If he says, "Hmmm," the designer says, "Oh that's bad design. We'd better change it." They never challenge the bosses. So whenever I have a chance to speak with CEOs, I always tell them they shouldn't try to be experts. Don't say, "I don't like this color," but ask the designer why he chose the color.

Things are changing. In the past, product planning was done by marketing people who would choose product concepts by statistics, and engineers would present the structural requirements. The designers always lost the game. But now the head of Samsung's mobile division asks the designer to make a mockup and throws it to the engineer and says, "Make it." The opportunity has been handed over to the designers.

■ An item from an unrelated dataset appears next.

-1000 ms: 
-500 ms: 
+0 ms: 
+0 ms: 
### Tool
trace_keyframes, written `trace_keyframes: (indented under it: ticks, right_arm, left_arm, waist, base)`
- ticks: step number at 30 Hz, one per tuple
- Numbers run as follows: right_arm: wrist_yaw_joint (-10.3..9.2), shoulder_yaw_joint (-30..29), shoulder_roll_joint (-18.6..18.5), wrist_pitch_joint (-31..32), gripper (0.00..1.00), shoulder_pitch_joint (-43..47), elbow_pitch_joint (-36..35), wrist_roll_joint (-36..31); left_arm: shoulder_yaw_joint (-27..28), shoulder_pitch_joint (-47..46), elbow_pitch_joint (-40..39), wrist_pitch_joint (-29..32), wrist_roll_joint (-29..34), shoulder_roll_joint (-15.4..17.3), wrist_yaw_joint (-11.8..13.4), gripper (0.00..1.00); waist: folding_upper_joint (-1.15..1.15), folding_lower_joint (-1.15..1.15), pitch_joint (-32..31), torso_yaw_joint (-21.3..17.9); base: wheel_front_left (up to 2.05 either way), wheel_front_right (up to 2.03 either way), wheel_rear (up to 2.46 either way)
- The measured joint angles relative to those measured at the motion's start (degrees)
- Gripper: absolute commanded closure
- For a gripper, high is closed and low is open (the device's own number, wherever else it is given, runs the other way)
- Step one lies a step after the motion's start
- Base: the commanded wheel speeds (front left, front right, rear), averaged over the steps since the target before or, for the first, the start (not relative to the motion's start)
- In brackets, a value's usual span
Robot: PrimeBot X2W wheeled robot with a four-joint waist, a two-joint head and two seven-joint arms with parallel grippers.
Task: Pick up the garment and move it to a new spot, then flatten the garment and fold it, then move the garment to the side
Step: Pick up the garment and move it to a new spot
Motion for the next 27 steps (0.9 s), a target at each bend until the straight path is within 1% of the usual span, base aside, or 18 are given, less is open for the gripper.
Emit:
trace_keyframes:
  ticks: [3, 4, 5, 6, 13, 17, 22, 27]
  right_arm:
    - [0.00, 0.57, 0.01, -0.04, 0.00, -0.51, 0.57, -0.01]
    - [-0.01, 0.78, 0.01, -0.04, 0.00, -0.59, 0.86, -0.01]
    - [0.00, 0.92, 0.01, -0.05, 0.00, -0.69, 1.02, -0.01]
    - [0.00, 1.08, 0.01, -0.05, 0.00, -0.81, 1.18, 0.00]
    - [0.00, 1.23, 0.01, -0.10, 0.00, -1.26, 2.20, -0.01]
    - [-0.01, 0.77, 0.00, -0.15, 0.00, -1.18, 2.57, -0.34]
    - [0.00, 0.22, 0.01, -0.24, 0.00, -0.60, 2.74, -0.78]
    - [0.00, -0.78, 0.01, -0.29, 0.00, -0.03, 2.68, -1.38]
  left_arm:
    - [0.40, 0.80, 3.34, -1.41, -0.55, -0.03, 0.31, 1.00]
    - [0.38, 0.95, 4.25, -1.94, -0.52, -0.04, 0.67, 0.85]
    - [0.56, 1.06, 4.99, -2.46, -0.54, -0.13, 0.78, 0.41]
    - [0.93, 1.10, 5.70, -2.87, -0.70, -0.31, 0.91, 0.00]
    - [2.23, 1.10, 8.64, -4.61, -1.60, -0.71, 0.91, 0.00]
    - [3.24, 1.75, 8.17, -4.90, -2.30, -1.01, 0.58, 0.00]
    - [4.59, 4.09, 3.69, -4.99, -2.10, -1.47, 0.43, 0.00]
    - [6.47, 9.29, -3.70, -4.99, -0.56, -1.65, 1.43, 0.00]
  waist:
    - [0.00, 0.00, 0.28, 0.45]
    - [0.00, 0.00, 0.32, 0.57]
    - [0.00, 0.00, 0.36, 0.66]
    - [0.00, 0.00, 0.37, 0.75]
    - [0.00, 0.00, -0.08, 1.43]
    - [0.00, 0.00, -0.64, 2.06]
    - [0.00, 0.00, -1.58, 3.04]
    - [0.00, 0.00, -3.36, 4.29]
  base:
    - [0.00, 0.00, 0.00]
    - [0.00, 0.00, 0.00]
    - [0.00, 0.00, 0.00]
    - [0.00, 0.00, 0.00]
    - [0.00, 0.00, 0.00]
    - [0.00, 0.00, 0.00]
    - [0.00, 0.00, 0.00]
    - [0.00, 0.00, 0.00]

Are Korea's design schools teaching designers the right skills?
Korea has 230 design schools -- more than America. But 80% of those schools still require a drawing examination for admission. Of course there are some design problems that require drawing. But interface design solutions can't be drawn. It doesn't make any sense.

In the '70s, drawing skills were necessary in Korea, because product planners would go around the world and collect the most advanced products. They would give them to the engineers and ask them to disassemble them, then they would ask designers to modify the look a little bit.

So at that time, a designer's problem was deciding how it should look. You needed to know how to draw. But now, companies are trying to be first in the world with innovative products. So you can't simply rely on drawing skills. A designer is not just a craftsman. He's also a thinker.